Quick Links

Re: Radix tree for character conversion

From:	Kyotaro HORIGUCHI <horiguchi(dot)kyotaro(at)lab(dot)ntt(dot)co(dot)jp>
To:	hlinnaka(at)iki(dot)fi
Cc:	tgl(at)sss(dot)pgh(dot)pa(dot)us, michael(dot)paquier(at)gmail(dot)com, daniel(at)yesql(dot)se, peter(dot)eisentraut(at)2ndquadrant(dot)com, robertmhaas(at)gmail(dot)com, tsunakawa(dot)takay(at)jp(dot)fujitsu(dot)com, ishii(at)sraoss(dot)co(dot)jp, pgsql-hackers(at)postgresql(dot)org
Subject:	Re: Radix tree for character conversion
Date:	2017-03-17 05:19:31
Message-ID:	20170317.141931.188239181.horiguchi.kyotaro@lab.ntt.co.jp
Views:	Raw Message \| Whole Thread \| Download mbox \| Resend email
Thread:
Lists:	pgsql-hackers

Thank you for committing this.

At Mon, 13 Mar 2017 21:07:39 +0200, Heikki Linnakangas <hlinnaka(at)iki(dot)fi> wrote in <d5b70078-9f57-0f63-3462-1e564a57739f(at)iki(dot)fi>
> On 03/13/2017 08:53 PM, Tom Lane wrote:
> > Heikki Linnakangas <hlinnaka(at)iki(dot)fi> writes:
> >> It would be nice to run the map_checker tool one more time, though, to
> >> verify that the mappings match those from PostgreSQL 9.6.
> >
> > +1
> >
> >> Just to be sure, and after that the map checker can go to the dustbin.
> >
> > Hm, maybe we should keep it around for the next time somebody has a
> > bright
> > idea in this area?
>
> The map checker compares old-style maps with the new radix maps.

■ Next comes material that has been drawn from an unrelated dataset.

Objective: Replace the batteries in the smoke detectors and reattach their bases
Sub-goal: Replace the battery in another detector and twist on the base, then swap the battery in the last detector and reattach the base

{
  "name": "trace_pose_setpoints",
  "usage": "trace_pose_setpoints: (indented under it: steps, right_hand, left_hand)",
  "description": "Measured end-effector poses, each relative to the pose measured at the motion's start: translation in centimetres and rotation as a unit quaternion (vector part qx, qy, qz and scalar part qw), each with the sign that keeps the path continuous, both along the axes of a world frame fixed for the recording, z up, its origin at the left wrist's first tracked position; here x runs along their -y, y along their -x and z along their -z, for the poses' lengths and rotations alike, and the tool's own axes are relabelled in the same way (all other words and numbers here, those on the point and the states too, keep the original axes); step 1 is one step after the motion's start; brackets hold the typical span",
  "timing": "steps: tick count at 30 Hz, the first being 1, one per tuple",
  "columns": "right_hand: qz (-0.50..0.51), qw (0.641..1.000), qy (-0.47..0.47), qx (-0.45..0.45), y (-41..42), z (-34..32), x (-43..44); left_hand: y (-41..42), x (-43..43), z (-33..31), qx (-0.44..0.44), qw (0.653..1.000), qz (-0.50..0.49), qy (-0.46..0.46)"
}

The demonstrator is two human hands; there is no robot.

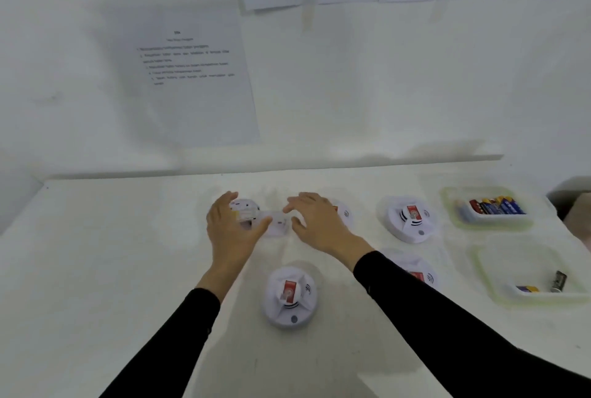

The
> next time 'round, we'll need something that compares the radix maps
> with the next great thing. Not sure how easy it would be to adapt.
>
> Hmm. A somewhat different approach might be more suitable for testing
> across versions, though. We could modify the perl scripts slightly to
> print out SQL statements that exercise every mapping. For every
> supported conversion, the SQL script could:
>
> 1. create a database in the source encoding.
> 2. set client_encoding='<target encoding>'
> 3. SELECT a string that contains every character in the source
> encoding.

There are many encodings that can be client-encoding but cannot
be database-encoding. And some encodings such as UTF-8 has
several one-way conversion. If we do something like this, it
would be as the following.

1. Encoding test
1-1. create a database in UTF-8
1-2. set client_encoding='<source encoding>'
1-3. INSERT all characters defined in the source encoding.
1-4. set client_encoding='UTF-8'
1-5. SELECT a string that contains every character in UTF-8.
2. Decoding test

.... sucks!

I would like to use convert() function. It can be a large
PL/PgSQL function or a series of "SELECT convert(...)"s. The
latter is doable on-the-fly (by not generating/storing the whole
script).

> You could then run those SQL statements against old and new server
> version, and verify that you get the same results.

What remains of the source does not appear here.